The dissertation’s primary vehicle for data presentation was and typically still is the dreaded appendix. Lurking beyond the dissertation’s references, appendices are often a no man’s land of supplementary information. They are long halls of formatted tables, with lists of categorical variables, numbers, and codes. Because they are printed, they require researchers to conduct hours of work to recreate the data in a format that can be manipulated and used. Thus, the appendices are only visited by those researchers who have such a pressing need to understand a dissertation’s primary data that they are willing to digitize it and re-analyze it.
In the digital age, there are new and emerging ways to disseminate dissertation data. These technologies and digital venues can lift dissertation data from the depths of appendices and place the information in curated formats that are widely discoverable. Through the use of digital data repositories, authors can preserve their primary data in perpetuity and make them widely available. Most importantly, though, they can use digital repository tools to ensure that the data are usable, right away.
It’s Still Alive
Let’s make the printed dissertation appendix a vestigial structure. With new digital technologies and venues, we have an opportunity to move beyond the simple publishing of data.
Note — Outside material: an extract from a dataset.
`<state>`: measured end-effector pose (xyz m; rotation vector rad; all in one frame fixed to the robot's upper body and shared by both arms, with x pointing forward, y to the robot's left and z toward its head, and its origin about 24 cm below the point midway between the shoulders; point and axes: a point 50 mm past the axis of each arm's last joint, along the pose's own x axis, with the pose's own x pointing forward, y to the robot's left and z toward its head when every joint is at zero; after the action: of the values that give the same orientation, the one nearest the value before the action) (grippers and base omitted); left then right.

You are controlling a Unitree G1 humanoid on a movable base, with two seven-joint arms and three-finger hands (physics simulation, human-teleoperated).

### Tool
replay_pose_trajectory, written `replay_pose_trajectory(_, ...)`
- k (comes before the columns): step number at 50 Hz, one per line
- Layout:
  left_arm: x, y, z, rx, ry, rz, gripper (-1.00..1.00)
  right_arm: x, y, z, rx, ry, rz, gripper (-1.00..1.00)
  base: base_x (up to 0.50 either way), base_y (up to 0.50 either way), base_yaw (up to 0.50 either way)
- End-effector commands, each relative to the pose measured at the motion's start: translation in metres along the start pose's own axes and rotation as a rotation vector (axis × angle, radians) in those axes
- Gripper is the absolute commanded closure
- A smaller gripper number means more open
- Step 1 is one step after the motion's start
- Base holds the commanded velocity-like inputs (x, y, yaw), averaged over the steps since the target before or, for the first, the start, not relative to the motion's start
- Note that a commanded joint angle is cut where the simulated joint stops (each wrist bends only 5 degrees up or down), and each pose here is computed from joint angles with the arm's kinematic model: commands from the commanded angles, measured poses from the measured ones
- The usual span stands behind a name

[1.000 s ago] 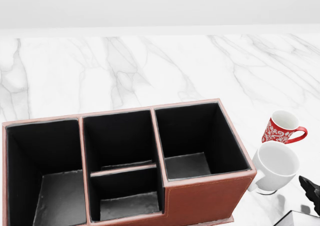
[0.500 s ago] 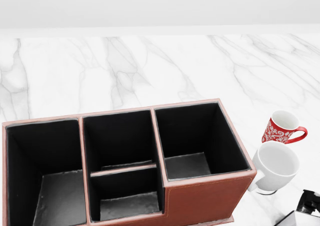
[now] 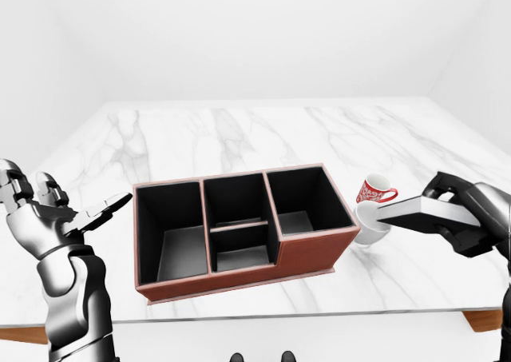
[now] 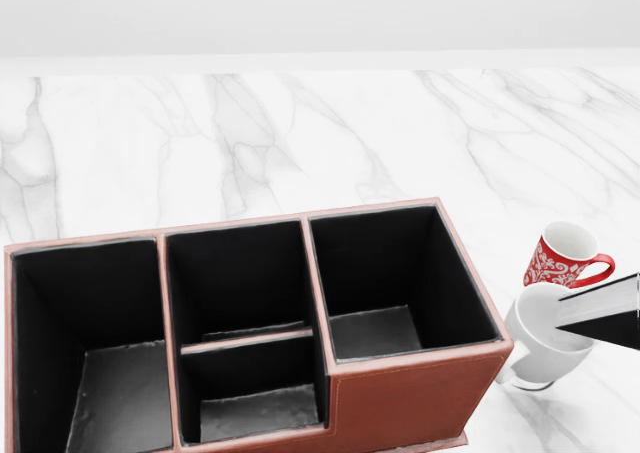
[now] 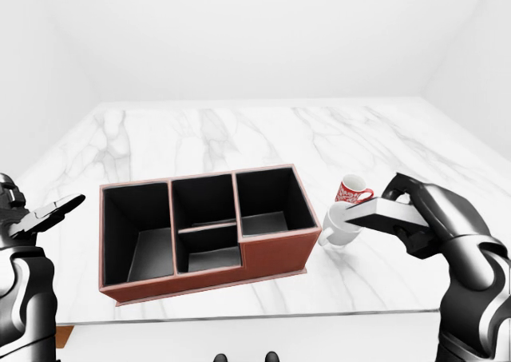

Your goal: Pick up the book and place it in the right compartment of the caddy.

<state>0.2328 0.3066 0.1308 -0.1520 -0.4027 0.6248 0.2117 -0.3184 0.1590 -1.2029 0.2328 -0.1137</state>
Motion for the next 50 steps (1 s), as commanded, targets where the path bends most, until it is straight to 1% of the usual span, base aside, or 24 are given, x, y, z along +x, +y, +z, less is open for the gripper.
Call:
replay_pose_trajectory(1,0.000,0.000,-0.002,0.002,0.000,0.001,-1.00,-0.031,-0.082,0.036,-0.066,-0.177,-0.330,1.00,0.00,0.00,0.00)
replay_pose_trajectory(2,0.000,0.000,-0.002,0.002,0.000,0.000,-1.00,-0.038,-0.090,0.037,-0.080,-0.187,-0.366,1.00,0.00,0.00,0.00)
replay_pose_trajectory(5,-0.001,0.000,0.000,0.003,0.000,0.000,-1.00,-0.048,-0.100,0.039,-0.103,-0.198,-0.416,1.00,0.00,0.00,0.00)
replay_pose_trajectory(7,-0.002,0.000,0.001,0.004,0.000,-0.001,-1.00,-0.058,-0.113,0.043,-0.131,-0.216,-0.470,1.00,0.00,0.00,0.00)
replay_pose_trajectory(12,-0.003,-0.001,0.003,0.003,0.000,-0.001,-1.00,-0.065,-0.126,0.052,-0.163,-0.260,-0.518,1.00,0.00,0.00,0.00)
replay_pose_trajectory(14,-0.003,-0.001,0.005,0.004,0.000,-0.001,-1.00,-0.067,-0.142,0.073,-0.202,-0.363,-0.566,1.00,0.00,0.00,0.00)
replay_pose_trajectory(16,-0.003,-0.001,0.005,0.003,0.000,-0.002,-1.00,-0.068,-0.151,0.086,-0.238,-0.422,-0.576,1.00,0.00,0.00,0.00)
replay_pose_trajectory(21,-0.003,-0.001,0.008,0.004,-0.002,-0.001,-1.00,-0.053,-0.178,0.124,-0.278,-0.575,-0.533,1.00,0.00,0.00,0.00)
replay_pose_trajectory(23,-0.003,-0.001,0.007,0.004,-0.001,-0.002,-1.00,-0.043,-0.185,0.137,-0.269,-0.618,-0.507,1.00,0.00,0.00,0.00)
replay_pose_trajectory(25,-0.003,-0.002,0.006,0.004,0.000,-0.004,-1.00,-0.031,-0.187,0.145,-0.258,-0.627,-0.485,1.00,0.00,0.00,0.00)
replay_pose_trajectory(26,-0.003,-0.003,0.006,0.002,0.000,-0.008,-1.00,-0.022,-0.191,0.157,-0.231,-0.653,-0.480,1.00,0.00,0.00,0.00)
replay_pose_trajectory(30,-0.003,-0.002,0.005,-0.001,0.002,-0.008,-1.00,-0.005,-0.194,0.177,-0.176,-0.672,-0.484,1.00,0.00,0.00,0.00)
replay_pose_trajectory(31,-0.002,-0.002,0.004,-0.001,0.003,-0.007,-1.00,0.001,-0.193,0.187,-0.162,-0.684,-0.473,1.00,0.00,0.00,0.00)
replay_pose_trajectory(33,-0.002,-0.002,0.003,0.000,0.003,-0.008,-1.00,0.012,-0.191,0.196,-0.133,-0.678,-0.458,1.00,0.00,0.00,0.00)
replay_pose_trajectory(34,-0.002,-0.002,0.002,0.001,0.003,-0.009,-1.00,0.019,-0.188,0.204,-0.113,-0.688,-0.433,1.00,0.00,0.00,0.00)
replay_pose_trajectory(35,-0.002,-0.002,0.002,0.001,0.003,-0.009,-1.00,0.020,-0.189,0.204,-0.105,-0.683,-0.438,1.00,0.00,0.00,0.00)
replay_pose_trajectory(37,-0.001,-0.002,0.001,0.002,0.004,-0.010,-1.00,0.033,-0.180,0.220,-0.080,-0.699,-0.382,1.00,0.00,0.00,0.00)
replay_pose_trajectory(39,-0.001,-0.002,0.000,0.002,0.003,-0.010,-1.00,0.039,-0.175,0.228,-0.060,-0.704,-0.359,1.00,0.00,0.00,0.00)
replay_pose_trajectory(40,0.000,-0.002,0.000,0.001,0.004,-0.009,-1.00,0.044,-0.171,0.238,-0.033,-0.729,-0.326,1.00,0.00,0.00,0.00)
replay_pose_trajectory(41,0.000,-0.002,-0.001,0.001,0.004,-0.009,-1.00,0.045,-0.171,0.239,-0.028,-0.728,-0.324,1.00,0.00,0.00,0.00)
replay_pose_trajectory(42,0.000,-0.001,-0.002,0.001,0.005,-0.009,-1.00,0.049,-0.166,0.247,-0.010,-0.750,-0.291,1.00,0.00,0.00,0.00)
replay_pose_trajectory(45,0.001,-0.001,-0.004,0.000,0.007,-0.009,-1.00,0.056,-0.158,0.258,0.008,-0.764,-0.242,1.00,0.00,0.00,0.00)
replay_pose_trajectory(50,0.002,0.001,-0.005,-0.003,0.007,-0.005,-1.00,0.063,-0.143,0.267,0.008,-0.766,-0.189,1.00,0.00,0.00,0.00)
We have tools that allow us to curate and present primary data in increasingly flexible and creative formats. These tools enable authors and other researchers to interact with primary data in the formats in which they were originally created. More importantly, they allow researchers to interact with primary data in new and exciting ways, which can promote and even demand collaboration, continued manipulation, and growth of existing data. Let’s consider the management and presentation of dissertation data as a living process.
Dissertation data should not become the undead. Dissertation data should remain alive.